Tomassi’s reporting—marvelously textured and gripping—makes a striking conversation partner with the latest episode of The Whole Person Revolution. In the latter, two men from Chicago, a pastor and a businessman, reflect on the regenerating grace of God in empowering an eclectic network of local business, government, civic, and faith leaders to address the root problems of escalating gun violence. You will immediately notice a tonal difference from that of the (largely white) Portland protestors. While the precipitating cause for civic action is different, there is something instructive about these ambassadors from Together Chicago. Instead of shaming others from the safety of one’s tribe, there is a respect for institutions and inquiry across difference. Instead of shouting, there is the ever-deepening dialogue of prayer and worship. Instead of racial guilt, there is cross-racial collaboration and a commitment to unity and relationship. Instead of blame, there is honor. Instead of despondency, there is hope.
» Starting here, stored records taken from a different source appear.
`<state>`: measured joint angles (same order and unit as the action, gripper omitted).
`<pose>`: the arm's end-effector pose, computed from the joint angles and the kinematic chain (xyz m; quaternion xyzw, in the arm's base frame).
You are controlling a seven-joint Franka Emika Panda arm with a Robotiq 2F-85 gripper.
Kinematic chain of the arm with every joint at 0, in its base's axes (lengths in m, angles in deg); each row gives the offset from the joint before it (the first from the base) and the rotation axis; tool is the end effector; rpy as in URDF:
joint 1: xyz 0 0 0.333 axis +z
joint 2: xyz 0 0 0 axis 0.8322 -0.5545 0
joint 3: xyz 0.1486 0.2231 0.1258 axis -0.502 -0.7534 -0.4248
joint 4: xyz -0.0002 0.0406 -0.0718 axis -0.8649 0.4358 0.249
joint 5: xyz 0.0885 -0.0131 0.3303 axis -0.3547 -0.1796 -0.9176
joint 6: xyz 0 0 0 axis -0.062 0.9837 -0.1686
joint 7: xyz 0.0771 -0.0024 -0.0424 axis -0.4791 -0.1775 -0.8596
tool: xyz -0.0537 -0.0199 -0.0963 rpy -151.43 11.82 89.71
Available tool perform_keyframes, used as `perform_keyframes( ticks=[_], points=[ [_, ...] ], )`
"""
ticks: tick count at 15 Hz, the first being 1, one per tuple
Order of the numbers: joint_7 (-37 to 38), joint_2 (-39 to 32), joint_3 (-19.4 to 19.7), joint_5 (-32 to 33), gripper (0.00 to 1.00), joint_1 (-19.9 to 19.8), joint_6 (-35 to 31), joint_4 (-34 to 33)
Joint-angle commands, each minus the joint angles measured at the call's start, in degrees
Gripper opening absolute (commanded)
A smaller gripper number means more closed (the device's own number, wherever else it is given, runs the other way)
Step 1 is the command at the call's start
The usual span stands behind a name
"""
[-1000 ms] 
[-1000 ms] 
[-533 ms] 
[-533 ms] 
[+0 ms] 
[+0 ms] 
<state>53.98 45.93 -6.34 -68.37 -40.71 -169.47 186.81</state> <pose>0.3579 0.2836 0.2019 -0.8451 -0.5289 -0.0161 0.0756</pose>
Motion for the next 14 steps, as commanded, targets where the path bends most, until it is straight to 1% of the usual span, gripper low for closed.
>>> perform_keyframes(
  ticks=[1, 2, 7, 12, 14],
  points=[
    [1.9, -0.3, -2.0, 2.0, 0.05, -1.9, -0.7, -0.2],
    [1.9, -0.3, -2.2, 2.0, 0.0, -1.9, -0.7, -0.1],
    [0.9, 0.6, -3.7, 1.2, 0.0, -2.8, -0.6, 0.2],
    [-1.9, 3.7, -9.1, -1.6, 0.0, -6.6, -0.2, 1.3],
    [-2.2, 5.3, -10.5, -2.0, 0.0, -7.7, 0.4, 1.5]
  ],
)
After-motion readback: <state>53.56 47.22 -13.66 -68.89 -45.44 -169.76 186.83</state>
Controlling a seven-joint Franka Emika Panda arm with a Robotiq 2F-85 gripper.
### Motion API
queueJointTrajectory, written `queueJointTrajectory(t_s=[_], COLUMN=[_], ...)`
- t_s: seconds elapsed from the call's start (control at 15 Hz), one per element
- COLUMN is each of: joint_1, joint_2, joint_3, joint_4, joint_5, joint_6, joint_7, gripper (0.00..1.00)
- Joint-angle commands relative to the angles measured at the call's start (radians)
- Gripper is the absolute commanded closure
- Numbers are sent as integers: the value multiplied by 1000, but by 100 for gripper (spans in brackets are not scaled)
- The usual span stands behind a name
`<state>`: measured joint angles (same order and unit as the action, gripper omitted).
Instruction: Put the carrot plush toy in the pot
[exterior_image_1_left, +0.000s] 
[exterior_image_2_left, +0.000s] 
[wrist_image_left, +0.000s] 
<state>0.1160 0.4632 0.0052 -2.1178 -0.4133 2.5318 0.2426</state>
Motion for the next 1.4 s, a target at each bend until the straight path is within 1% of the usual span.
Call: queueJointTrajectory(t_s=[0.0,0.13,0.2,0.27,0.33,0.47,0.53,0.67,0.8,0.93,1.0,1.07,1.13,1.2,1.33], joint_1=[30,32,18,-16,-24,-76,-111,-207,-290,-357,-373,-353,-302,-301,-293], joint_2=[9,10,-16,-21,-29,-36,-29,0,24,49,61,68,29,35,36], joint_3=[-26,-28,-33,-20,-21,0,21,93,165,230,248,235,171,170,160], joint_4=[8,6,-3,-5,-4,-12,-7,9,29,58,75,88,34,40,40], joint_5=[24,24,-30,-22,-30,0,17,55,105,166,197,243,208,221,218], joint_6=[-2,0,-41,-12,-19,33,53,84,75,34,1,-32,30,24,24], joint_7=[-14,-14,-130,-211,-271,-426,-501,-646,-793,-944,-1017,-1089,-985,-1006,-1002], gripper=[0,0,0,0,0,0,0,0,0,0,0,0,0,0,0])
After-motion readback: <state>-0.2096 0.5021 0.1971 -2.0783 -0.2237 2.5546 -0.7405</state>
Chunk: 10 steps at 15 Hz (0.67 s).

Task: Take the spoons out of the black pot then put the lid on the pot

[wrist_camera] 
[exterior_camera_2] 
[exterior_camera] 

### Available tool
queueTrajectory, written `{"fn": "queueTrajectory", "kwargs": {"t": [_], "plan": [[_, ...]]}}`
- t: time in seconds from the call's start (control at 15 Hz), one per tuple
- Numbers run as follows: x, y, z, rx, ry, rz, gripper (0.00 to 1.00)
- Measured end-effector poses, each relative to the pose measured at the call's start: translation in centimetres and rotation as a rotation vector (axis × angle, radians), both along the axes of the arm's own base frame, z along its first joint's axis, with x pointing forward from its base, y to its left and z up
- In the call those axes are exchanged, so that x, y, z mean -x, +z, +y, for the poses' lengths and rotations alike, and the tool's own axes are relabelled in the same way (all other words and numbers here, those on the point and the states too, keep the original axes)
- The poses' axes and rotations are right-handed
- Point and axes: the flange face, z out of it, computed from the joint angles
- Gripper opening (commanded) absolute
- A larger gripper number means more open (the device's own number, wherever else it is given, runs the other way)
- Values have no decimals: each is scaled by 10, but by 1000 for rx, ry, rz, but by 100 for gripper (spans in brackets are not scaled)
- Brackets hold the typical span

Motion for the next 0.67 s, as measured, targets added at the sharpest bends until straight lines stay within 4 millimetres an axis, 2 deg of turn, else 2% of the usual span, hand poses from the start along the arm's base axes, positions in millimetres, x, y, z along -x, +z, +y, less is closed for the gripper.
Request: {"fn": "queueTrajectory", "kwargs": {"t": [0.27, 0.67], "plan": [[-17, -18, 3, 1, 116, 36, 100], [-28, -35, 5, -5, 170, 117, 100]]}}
This year’s protests have become complex in their contours, and we will continue reporting on the nuances. But it’s worth pausing amid the cacophony to listen to where the fruit of the Spirit is singing low and clear. Is there a community with whom you can thread this kind of godly needle? Do we as resident aliens have the skills and spiritual discipline to witness to our society’s rending and offer to sew instead?